But I did not, of course, want to jump to conclusions. When I first heard the news, I merely smiled and said to myself, "Okay, Robert, you need to check that out as soon as possible." Unfortunately, due to college lecture circuit commitments, including a presentation at Oxford University in England, it was early December before I could begin to investigate the possibility of a UFO involvement in the events of October 23rd.
However—although a definitive, documented link with the communications disruption remains elusive—it can now be said that a UFO presence was indeed observed by several persons working in the F.E. Warren missile field on that date, as well as the following day. I will elaborate on the intriguing reports from Air Force missile personnel after I have first placed them into context.
The Civilian Sightings
In addition to the military reports I have received, there is also persuasive testimony from a number of civilian witnesses relating to ongoing UFO activity within F.E. Warren's huge missile field, which sprawls across the tri-state convergence of southeast Wyoming, southwest Nebraska and northeast Colorado. Between late September 2010 and early April 2011, there have been credible reports of cigar, cylinder, spherical and triangular-shaped objects maneuvering near and even hovering low over various missile silos in Banner, Kimball, Cheyenne and Morrill Counties in Nebraska. Other sightings occurred in Laramie County, Wyoming, north and east of the city of Cheyenne.
Some of those accounts were forwarded to me by law enforcement personnel who I had first contacted in early November; others resulted from media coverage of my four-day visit to the region a month later, during which I gave interviews to two local newspapers and one radio station, asking sighting witnesses to contact me at my email address,.

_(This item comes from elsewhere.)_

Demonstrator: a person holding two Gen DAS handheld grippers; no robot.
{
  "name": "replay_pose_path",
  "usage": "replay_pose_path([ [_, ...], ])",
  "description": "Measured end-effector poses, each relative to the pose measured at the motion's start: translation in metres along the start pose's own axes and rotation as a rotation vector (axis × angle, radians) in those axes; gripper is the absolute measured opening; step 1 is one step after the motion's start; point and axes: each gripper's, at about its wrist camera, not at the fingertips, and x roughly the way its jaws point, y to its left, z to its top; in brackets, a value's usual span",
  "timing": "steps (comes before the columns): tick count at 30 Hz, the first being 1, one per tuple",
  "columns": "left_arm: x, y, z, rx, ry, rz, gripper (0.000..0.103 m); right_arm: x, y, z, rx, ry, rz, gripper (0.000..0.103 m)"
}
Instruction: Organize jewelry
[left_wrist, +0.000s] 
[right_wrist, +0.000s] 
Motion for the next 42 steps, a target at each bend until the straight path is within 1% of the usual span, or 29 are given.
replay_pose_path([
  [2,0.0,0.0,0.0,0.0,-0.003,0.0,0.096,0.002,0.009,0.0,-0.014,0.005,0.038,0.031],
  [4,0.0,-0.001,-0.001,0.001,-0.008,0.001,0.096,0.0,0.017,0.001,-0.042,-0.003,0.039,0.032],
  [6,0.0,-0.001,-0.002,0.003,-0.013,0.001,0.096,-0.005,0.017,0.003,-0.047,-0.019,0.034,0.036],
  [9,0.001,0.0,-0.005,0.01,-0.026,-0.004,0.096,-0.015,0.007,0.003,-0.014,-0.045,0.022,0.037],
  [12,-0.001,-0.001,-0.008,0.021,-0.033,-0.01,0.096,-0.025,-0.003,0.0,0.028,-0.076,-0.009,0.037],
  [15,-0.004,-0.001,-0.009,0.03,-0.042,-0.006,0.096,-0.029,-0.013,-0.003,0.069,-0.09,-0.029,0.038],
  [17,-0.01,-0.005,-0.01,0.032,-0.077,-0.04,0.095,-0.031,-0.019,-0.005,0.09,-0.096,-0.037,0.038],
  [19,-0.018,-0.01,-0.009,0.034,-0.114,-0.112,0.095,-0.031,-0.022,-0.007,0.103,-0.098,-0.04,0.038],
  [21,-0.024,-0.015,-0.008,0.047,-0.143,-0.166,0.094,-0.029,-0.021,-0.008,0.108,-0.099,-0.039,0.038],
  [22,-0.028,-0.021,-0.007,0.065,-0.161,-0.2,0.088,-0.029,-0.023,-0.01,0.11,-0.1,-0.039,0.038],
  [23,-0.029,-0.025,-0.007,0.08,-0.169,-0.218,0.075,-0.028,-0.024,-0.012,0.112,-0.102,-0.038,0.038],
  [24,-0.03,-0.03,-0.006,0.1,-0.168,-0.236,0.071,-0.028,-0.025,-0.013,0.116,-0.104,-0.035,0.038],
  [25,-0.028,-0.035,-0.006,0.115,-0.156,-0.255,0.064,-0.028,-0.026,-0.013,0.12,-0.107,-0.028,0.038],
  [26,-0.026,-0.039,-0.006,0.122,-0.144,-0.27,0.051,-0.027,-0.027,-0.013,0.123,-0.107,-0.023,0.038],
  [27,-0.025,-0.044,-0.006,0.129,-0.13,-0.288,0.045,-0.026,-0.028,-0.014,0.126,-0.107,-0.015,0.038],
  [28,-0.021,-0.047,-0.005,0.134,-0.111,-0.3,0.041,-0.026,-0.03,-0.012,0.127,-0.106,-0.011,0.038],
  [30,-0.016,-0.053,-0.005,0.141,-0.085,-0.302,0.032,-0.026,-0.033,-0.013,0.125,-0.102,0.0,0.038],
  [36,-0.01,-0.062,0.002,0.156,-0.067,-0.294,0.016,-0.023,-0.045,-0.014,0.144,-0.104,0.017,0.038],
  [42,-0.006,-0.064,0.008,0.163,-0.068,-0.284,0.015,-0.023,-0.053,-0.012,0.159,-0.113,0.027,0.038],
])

During those interviews, I deliberately did not mention some of the specifics in the reports already in my possession so as to minimize the potential for false leads from hoaxers, who might try to weave various already-published details into their own fictional tales, in an effort to make them conform to the earlier witness testimony.
In any case, among the reports that came in over a several-week period are the following. Witness A, who lives on the east side of Sidney, Nebraska, emailed me on December 16th and wrote:
I can't be sure of the date but it was in late September or early October. It was little chilly out. I had taken a blanket and gone out and sat on my patio. I do this occasionally in the evenings before going to bed and just sit and look at the stars … It was a partly cloudy evening and there was a full moon. That was why I had gone out, because the moon was so big and yellow and very bright in the eastern sky.
I sat outside for a little while, and I'm pretty sure I dozed off for a few minutes. When I opened my eyes, I looked above me and there was an object floating very slowly over me. It was quite a ways up but still under the clouds that were out.
The object was mostly black with some silver in it. I've been combing the Internet to see if I could find an object like it but, so far, no luck … I sat there and watched it glide by, going north to south, and then it went into some clouds. There was absolutely no noise from it and no lights. I think the only reason I could see it was because the moon as so bright.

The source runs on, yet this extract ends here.